Dapaong, 27 déc. (ATOP) – Le guide de l’enseignant pour l’intégration de la Réduction des risques de catastrophes (RRC) dans les curricula scolaires a été vulgarisé le mardi 27 décembre à Dapaong.
Cet atelier de vulgarisation organisé à l’intention des acteurs de l’éducation de la région des Savanes est à l’actif du ministère de la Sécurité et de la Protection civile à travers l’Agence nationale de la protection civile (ANPC). Il s’inscrit dans le cadre du projet CREWS-Togo (initiative sur les risques climatiques et système d’alerte précoce) et a bénéficié de l’appui de la Banque mondiale (BM) et de l’Organisation météorologique mondiale (OMM). L’objectif est de permettre au corps enseignant d’intégrer la réduction des risques de catastrophes dans les curricula préscolaires, primaires et secondaires afin de faire participer les apprenants à la réduction de ces risques.
Le guide compte 158 pages.

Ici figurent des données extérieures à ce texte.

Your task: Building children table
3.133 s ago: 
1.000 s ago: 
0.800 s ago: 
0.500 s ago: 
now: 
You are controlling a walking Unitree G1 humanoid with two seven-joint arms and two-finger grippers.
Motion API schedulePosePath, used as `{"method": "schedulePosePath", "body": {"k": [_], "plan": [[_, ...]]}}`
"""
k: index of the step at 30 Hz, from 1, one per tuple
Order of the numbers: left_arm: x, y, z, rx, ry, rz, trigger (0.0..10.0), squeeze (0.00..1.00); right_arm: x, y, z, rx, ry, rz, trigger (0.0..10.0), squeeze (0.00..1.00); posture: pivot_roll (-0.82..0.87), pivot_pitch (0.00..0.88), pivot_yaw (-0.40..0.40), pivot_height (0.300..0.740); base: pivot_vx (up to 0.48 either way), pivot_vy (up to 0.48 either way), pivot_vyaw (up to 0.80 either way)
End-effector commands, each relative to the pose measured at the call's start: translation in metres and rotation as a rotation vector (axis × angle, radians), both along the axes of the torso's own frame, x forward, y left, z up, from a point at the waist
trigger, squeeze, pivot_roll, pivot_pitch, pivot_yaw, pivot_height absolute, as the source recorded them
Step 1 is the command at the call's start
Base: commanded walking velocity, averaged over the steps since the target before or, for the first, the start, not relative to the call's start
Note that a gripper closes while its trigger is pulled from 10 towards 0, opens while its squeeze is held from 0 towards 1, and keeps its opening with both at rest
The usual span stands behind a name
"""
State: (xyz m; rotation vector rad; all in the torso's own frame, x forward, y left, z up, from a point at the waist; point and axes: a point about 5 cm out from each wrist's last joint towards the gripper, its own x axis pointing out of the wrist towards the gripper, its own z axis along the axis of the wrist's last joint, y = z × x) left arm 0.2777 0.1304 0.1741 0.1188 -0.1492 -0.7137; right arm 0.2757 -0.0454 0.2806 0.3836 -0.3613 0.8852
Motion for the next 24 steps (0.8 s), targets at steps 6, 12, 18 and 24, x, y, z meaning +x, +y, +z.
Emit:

Il est intitulé « Réduction des risques de conflits, de catastrophes et des changements climatiques ». Il est structuré en deux grandes parties. La première, consacrée aux généralités, comporte l’appropriation des concepts clés, les orientations sur le contenu, la méthodologie d’enseignement et d’apprentissage des réductions des risques de catastrophes et des changements climatiques, les compétence et l’évaluation des apprentissages. Quant à la deuxième partie, elle est réservée aux tables de spécification.
Le point focal du projet CREWS à l’ANPC, Agbodjivé Elom et le chef d’antenne ANPC-Dapaong, commissaire de police Nimon Aboudou Kérim ont souligné que pour l’autorité, le canal le plus facile pour gagner cette lutte est de passer par les apprenants. Pour eux, il faut déjà sensibiliser les élèves et les premiers responsables qui peuvent enseigner la culture du risque sur comment les prévenir « c’est des professionnels de l’éducation, c’est pourquoi, il faut les aider à savoir comment intégrer la RRC dans leurs cours ordinaires » a souligné M. Agbodjivé. Ils ont invité les participants à intégrer effectivement cette notion de culture du risque dans leur programme, car pour eux, si on arrive à réduire les risques, on aura moins d’impacts liés aux catastrophes.
Le directeur régional de l’éducation de la région des Savanes, Ourognaou Tchaledji a salué l’initiative car chaque année certains établissements sont victimes des aléas climatiques tels que les feux de brousse, les vents violents, même parfois des inondations. « Au Togo nous avons la mise en place de l’ANPC qui s’occupe de ces situations. Une chose est de gérer les faits mais une autre est de pérenniser les actions », a-t-il déclaré. Il a invité ses collaborateurs à un suivi attentif des échanges pour que ce guide de l’enseignant soit implémenté au niveau de l’enseignement comme des points d’encrage.